Different cole crops need to be planted at different times. One thing they share in common is that they are best harvested before the heat of summer arrives. In cooler parts of the United States these crops need full sun but in the south where cool seasons are short, they can handle a partially shaded garden to help reduce extreme heat. Knowing your first and last frost date will help you get your crops in the ground at the proper time.
Cole crops can tolerate cooler temperatures far better than other crops and therefore we find ourselves planting them a good 4 to 6 weeks before our tomatoes and peppers. They often have a longer harvest date than warm season vegetables therefore getting a jump on the hot weather is crucial. Amending our garden with the proper amendments will assure that our plants produce to the best of their abilities also.
Cabbage like all cole crops, requires consistent watering as well as consistent nutrition. You can plant cabbage in the late winter or 4 weeks before your last spring frost date . For fall plantings, you will want to plant your young plants in the ground 6 to 8 weeks before your first fall frost date . Cabbage plants maturing in cooler weather produces a sweeter cabbage.
All cole crops prefer a soil pH in the range of 6.5 to 6.8 so incorporating lime to the soil may be necessary. Cabbage requires at least 6 to 7 hours or more of sun each day. Incorporate rich organic compost to the soil as well as applying a slow released vegetable fertilizer with micronutrients . Plant your cabbage plants where the stem is 1 or 2 inches deeper in the soil to give them good footing.

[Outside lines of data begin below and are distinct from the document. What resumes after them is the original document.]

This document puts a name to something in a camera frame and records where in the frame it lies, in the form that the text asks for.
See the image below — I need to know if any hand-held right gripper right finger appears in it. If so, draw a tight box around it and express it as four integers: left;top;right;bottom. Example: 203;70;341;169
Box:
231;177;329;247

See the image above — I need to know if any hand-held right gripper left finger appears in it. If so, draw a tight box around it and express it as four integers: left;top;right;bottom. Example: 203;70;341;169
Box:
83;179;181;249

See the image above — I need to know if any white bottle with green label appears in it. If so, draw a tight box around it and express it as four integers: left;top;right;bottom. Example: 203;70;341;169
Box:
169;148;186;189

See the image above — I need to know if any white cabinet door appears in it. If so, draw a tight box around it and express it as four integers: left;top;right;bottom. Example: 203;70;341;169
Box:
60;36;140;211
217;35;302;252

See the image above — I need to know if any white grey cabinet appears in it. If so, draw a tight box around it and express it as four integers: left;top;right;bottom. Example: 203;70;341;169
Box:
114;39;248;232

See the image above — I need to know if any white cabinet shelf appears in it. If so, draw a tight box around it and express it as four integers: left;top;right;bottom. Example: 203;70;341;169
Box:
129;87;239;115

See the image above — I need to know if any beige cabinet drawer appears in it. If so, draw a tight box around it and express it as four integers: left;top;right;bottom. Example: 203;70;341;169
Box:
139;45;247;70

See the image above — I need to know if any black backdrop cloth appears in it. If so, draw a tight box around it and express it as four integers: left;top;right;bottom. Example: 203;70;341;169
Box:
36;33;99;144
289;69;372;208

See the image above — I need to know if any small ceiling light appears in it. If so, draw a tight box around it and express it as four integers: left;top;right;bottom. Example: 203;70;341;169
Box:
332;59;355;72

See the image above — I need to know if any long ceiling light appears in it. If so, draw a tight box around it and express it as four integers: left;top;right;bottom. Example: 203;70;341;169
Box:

Most cabbage requires spacing of 12 to 24 inches. Larger head varieties can require 36 inches of spacing. Cabbage requires consistent watering and soaker hoses are great for watering below the plant. Cabbage requires 1 to 1.5 inches of water each week.
Plant your broccoli 2 to 3 weeks before your last spring frost date and about 90 to 100 days before your first fall frost date . Broccoli requires the same care as cabbage but spacing should be 18 to 24 inches. Soil pH ranges from 6 to 7, therefore lime may be necessary. Incorporate rich organic compost to the soil as well as applying a slow released vegetable fertilizer with micronutrients .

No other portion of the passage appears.